Head Golf Professionals loved the car designs, the 15 and 16-inch wheels worried them. They were concerned wheels that size would harm the course. Hoogenraad pointed out the wider tire footprint of his wheels actually made ACG cars lighter per square inch than a standard golf cart but he was still having trouble convincing them. The truth is the golf industry doesn’t take quickly to change.  

So rather than fight them it was back to the drawing board.

The result is the brand new T-Sport with 12-inch wheels. Although the wheels are four inches taller than standard golf carts wheels they are the same size most private owners go to when they after-market customize an E-Z-GO or Yamaha. 

However wheels aren’t the only difference in Hoogenraad’s 21st century golf cart. What ACG has done with the T-Sport should make the golf community sit up and take notice.

The T-Sport is lighter, has a Sevcon AC drive system, four-wheel brakes and is 20% less expensive than  E-Z-GO and Yamaha.  Those features alone should be enough for golf courses to form a line at the ACG front door. But those advances are just the icing on the cake. 
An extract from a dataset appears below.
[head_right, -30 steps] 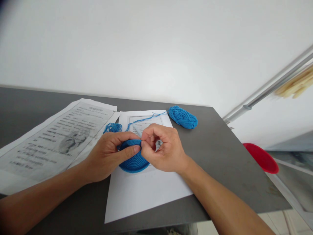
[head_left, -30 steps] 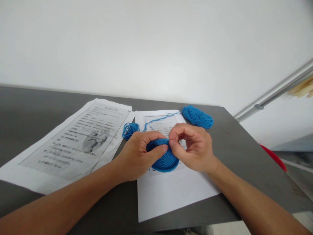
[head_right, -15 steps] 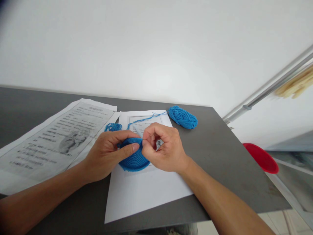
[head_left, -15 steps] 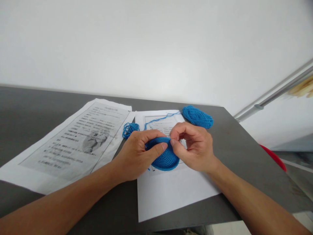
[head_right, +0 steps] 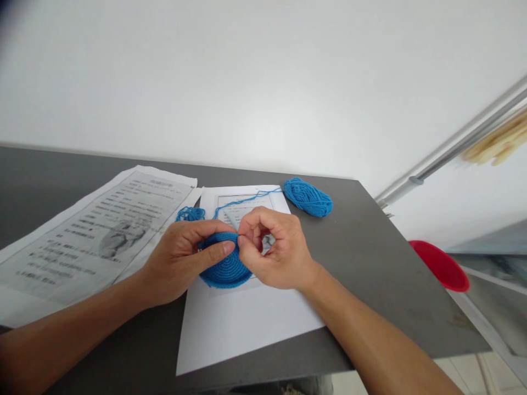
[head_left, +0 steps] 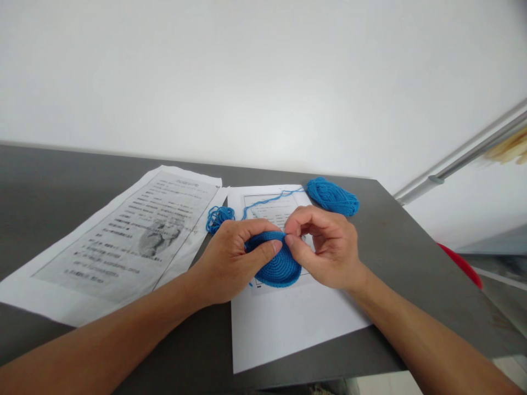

What should bring about real change is the computer technology built into the heart of the T-Sport allowing for remote internet diagnostics. The sophisticated system reads out much of the data needed to monitor performance and performance history right on the car’s LCD screen. However, what the cart barn’s mechanics are really going to love is the ability to have ACG perform remote diagnostics through the Internet, where ACG personal, or the head mechanic can analyze, program and make changes to achieve maximum performance.

“So far the people who’ve purchased the T-Sport love the fact that we are just a mouse-click away,” Hoogenraad says with the enthusiasm of a kid with a new digital game. “I just want golf courses to get their feet out of the past and step into the now. This car can handle the rounds needed to add it to their fleet and the upkeep will be so much less expensive because what needs to be fixed can be fixed so much faster when the computer tells you what’s wrong without having to look for the solution.”

Today, all of the new models of the Roadster, the Hummer, the Escalade and the 39, a replica of the 1939 Ford, have these new performance and diagnostic features that puts American Custom Golf Car into a class by itself.

As to whether the golf community will beat a path to his door, it’s too soon to know.